The case stems from Stroud’s announcement two years ago to her Philadelphia congregation that she was living with a woman, a step documented in a two-hour film about First United Methodist Church of Germantown that aired last year on PBS. The documentary, “The Congregation,” recorded two years in the life of the church and did not focus solely on the issue of Stroud’s homosexuality.
The United Methodist Church accepts gay and lesbian ministers as long as they are celibate. When Stroud publicly announced her relationship, her bishop was required to start the defrocking process, church officials said. She kept the title of associate minister at her church and worked there in a lay capacity.
The church’s Northeastern Jurisdictional Committee on Appeals, which hears cases from 12 states and the District of Columbia, said the evidence against Stroud was “overwhelming,” but that she was denied due process in her trial because Methodist bodies had not properly defined terms related to the ban on gay clergy.
Methodist law says a person can’t be denied membership in the church because of their “status.” The panel said that because it wasn’t clear whether the term “status” included sexual orientation, Stroud’s trial was unfair. The panel also said the term “practicing homosexual” had never been adequately defined.

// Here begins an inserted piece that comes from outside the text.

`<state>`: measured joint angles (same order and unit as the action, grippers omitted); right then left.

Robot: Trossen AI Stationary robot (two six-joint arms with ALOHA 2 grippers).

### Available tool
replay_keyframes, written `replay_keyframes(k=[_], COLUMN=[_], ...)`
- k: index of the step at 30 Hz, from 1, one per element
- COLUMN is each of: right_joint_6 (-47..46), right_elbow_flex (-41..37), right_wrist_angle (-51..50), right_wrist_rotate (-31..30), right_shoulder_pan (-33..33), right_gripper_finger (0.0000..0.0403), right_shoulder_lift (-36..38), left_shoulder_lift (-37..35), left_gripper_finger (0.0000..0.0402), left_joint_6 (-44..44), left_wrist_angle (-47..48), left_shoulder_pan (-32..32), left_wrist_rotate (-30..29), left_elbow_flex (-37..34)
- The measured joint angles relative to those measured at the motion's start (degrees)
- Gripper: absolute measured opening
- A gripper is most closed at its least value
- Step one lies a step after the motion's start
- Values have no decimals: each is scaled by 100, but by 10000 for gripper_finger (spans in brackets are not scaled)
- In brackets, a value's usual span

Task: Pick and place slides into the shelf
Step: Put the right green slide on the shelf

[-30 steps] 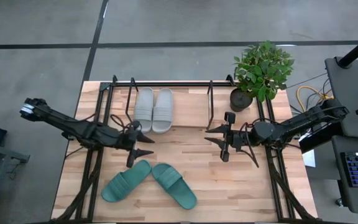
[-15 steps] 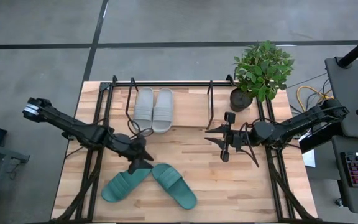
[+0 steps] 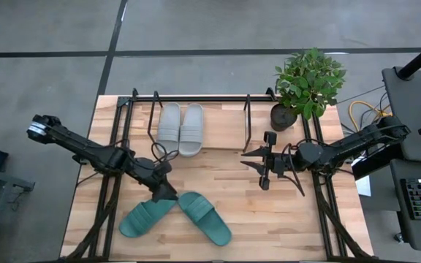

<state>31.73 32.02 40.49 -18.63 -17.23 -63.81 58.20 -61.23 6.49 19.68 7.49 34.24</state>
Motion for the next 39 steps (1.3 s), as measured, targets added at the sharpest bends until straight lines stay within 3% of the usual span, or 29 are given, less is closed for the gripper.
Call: replay_keyframes(k=[17, 26, 29, 35, 39], right_joint_6=[26, 23, -96, -74, 231], right_elbow_flex=[1, 0, 1, 146, 509], right_wrist_angle=[-103, -131, -133, -314, -775], right_wrist_rotate=[0, 1, 117, 1476, 1053], right_shoulder_pan=[0, 1, 0, -187, -516], right_gripper_finger=[81, 79, 75, 80, 87], right_shoulder_lift=[0, -2, -2, -85, -496], left_shoulder_lift=[888, 558, 169, -866, -1464], left_gripper_finger=[197, 197, 196, 196, 196], left_joint_6=[-590, 68, 323, 343, 356], left_wrist_angle=[7, 266, 1012, 2705, 3006], left_shoulder_pan=[-2, -4, 0, -2, -6], left_wrist_rotate=[-26, -87, -487, -1950, -2731], left_elbow_flex=[93, 399, 476, 474, 472])
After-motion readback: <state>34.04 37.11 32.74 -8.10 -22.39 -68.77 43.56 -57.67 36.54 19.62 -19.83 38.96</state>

The panel, which declined to comment on the ruling, also said the ban on gay clergy had been inappropriately raised to the level of church doctrine without being subjected to all of the official steps required.
Stroud is one of three gay clergy members tried since the Methodist General Conference passed a ban against them in 1984. The Rev. Rose Mary Denman of New Hampshire was defrocked in 1987. The Rev. Karen Dammann of Washington state was acquitted last March because of an ambiguity in church law that the Methodist supreme court has since eliminated.
Mark Tooley, of the Institute on Religion and Democracy, an advocacy group for conservative mainline Protestants, called the opinion a “short-term issue,” predicting the Methodist high court will overturn the decision.
“Politically and demographically, the church has shown itself to be moving in a more conservative direction and not in the direction of Beth Strouds,” Tooley said.
There are 8.3 million United Methodists nationwide, making it the second-largest Protestant denomination in the United States, and a total of 11 million worldwide.
“This will be something that will be talked about by bishops and ministers and laity in churches around the world,” said John Schol, the Methodist bishop for Maryland, the District of Columbia and parts of West Virginia. “The United Methodist Church is not of one mind on this issue. We continue to prayerfully struggle and be on a journey together.”